Catherine H Schein
University of Texas Medical Branch, USA
Scientific Tracks Abstracts: J Vaccines Vaccin
Databases now contain thousands of sequences for emerging pathogens. High definition structures have been determined for many of their proteins and even whole viruses. The current challenge is to incorporate this information into the design of 21st century vaccines, which can provide better protection against rapidly evolving pathogens. Conventional vaccines begin by modifying a single strain or combining several wild type strains. The starting point is often a historical isolate, which may have been passaged multiple times in different labs. We have developed methods to extract the information in large multiple sequence alignments to design reference sequences for viral families, and immunogens to protect against many different viruses.

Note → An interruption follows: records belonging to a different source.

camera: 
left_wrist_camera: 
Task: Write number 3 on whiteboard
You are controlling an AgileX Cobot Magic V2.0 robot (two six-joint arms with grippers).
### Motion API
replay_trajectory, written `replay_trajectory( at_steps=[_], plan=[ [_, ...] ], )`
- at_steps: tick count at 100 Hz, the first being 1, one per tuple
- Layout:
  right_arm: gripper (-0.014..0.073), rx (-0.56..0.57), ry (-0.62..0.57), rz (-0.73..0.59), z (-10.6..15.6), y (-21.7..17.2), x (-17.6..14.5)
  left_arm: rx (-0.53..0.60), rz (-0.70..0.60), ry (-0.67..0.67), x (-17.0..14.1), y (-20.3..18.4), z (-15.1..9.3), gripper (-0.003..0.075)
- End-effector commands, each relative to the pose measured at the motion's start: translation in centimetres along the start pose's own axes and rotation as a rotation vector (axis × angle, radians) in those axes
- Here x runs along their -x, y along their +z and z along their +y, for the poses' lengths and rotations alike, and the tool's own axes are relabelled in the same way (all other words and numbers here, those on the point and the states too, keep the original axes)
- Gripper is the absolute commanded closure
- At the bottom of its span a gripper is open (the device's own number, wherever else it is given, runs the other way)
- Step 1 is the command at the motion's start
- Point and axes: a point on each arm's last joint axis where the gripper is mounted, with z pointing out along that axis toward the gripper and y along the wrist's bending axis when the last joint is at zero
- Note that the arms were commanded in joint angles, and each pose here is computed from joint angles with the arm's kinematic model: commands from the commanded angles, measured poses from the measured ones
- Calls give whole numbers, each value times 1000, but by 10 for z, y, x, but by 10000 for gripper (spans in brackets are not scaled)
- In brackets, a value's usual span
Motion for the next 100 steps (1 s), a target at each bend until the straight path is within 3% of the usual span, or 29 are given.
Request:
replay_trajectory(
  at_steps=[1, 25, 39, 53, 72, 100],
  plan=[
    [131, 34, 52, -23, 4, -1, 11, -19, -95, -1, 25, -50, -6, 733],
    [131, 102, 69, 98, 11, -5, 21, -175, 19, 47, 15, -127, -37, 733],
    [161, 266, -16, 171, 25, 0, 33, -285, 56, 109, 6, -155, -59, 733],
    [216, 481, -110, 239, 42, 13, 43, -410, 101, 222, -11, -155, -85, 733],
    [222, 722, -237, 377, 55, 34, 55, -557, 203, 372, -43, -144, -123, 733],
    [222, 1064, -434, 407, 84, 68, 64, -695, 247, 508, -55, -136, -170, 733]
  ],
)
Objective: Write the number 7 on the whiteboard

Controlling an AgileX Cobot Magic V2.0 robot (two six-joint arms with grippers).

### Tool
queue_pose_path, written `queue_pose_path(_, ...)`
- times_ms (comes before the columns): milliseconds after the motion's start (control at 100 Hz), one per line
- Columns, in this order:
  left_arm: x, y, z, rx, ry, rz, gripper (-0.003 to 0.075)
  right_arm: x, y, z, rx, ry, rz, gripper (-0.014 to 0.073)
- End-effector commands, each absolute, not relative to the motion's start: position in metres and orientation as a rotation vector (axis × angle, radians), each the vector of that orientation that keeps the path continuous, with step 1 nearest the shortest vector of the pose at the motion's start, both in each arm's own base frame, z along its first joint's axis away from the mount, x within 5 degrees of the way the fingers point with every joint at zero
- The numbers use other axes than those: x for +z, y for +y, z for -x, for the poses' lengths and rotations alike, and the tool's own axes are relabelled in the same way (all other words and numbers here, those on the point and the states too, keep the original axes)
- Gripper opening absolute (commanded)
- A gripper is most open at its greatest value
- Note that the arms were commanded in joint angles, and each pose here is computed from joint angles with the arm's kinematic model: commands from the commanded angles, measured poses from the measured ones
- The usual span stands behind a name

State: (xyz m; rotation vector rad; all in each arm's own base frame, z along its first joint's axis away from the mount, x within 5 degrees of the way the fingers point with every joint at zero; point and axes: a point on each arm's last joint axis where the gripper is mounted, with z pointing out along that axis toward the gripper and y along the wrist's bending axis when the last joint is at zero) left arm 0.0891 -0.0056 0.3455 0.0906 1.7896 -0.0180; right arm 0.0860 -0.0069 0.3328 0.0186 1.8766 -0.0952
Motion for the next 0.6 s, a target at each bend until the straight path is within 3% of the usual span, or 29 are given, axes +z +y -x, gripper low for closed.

First, a PCP-consensus sequence that is most similar in its physical chemical properties to all the sequences in an alignment is chosen. This sequence can then be modified by altering the regions of maximum variability, and known epitopes, to obtain a stable protein that can generate protective antibodies against many different related pathogens. The PCP consensus sequence for a group of proteins (e.g., for each Dengue serotype) provides a rational reference that can be used to select the naturally occurring strain that is closest to the mean for the family. This talk will show how the method can be used to produce a tetravalent antigen against all four Dengue strains and to define the common properties of enterovirus VPgs and allergenic proteins.
Catherine H. Schein received a PhD in Microbiology at the Swiss Federal Institute of Technology (ETH-Zurich), after completing a MSc from MIT in Biochemical Engineering and a BA from the University of Pennsylvania in biochemistry. She began her career at Biogen, where she developed processes for and directed recombinant production of human interferons and other cytokines. She returned to basic research at the ETH and UTMB. Her current projects are on methods for defining B-cell epitopes in allergens and viral proteins and identifying inhibitors of enteroviruses and bacterial toxins.